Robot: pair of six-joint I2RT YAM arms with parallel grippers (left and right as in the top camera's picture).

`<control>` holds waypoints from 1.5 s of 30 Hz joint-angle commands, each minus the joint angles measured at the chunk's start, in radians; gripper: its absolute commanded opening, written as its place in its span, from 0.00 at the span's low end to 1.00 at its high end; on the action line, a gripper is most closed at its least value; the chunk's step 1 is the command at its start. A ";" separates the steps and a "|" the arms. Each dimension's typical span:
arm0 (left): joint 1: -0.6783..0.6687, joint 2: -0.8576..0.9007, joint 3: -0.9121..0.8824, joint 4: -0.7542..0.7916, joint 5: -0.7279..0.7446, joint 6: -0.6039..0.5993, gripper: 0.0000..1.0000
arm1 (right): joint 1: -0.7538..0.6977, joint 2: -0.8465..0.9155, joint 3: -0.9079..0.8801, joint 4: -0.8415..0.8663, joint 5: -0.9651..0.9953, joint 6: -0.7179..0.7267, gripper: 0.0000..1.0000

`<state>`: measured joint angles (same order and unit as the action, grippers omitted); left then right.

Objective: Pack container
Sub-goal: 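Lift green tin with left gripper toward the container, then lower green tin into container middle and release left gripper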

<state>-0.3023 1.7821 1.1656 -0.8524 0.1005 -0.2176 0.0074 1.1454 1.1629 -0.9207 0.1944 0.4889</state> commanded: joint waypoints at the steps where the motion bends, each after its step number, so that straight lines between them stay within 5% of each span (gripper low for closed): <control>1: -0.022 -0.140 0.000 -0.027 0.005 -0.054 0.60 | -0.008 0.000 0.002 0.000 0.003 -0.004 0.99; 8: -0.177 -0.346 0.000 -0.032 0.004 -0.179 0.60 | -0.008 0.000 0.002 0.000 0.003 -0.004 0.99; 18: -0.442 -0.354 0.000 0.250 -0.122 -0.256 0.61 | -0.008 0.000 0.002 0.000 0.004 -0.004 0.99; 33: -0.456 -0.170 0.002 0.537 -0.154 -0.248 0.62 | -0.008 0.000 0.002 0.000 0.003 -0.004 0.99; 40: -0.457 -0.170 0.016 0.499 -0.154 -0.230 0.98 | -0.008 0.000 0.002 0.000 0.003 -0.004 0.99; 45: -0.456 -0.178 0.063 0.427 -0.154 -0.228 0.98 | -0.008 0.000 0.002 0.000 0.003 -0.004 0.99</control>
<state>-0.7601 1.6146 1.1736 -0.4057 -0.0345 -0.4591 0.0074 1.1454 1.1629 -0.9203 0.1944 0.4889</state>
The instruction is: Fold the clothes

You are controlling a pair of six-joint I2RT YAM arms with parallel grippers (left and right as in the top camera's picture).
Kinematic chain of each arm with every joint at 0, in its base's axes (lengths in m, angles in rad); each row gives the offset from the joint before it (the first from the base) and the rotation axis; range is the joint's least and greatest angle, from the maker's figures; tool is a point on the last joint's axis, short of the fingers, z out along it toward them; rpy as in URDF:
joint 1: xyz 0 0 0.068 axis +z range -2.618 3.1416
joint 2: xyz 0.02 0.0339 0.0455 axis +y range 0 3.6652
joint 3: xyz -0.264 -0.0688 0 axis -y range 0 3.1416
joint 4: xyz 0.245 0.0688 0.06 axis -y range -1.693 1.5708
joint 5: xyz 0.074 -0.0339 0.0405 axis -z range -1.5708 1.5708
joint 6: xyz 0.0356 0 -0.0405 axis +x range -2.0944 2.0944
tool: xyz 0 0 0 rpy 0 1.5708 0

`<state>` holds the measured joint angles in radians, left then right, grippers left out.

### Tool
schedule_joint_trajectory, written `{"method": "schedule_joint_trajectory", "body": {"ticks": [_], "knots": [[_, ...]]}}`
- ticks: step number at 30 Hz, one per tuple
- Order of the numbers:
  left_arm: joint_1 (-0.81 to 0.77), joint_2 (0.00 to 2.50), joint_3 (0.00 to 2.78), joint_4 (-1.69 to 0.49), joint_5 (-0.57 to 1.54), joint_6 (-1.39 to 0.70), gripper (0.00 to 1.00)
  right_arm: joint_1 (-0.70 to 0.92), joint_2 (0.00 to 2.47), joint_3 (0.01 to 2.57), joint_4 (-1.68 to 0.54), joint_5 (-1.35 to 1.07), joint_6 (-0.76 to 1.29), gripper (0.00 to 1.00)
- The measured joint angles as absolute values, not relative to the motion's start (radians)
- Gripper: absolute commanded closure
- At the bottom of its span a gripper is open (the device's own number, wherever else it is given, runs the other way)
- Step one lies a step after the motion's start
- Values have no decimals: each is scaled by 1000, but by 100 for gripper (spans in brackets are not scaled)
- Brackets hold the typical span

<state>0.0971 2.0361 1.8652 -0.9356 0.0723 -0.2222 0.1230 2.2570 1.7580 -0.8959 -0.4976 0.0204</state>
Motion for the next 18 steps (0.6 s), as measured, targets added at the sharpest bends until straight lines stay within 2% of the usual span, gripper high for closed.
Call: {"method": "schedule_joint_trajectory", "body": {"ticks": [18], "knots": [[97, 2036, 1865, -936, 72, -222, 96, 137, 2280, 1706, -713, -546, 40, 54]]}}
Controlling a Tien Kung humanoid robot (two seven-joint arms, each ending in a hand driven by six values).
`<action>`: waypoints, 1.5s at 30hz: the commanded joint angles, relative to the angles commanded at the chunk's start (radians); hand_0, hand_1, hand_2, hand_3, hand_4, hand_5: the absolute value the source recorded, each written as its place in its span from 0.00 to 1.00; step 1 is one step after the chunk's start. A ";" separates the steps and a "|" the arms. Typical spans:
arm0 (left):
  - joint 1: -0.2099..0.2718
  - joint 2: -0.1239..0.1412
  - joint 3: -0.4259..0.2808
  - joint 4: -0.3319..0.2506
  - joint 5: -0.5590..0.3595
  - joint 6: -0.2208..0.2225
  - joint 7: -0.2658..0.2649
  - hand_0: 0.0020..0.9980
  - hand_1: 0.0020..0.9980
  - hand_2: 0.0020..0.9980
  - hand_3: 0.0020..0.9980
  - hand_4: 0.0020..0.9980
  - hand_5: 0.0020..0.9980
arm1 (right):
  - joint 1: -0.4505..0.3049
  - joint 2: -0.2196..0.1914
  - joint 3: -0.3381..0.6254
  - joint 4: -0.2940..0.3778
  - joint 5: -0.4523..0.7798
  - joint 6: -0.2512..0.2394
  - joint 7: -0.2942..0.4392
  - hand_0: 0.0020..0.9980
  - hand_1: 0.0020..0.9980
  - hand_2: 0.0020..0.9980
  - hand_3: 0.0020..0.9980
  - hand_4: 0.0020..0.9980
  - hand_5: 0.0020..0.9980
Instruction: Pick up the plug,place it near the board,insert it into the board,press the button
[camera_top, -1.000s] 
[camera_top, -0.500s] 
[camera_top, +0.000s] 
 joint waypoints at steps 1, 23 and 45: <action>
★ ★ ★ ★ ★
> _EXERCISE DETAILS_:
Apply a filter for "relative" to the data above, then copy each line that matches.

> _WRITTEN RESPONSE_:
- The measured joint angles as absolute values, not relative to the motion's start (radians)
`<action>`: waypoints, 1.5s at 30hz: the commanded joint angles, relative to the angles commanded at the chunk's start (radians); hand_0, hand_1, hand_2, hand_3, hand_4, hand_5: the absolute value the source recorded, each written as its place in its span from 0.00 to 1.00; step 1 is one step after the chunk's start. A ";" separates the steps and a "|" the arms. Typical spans:

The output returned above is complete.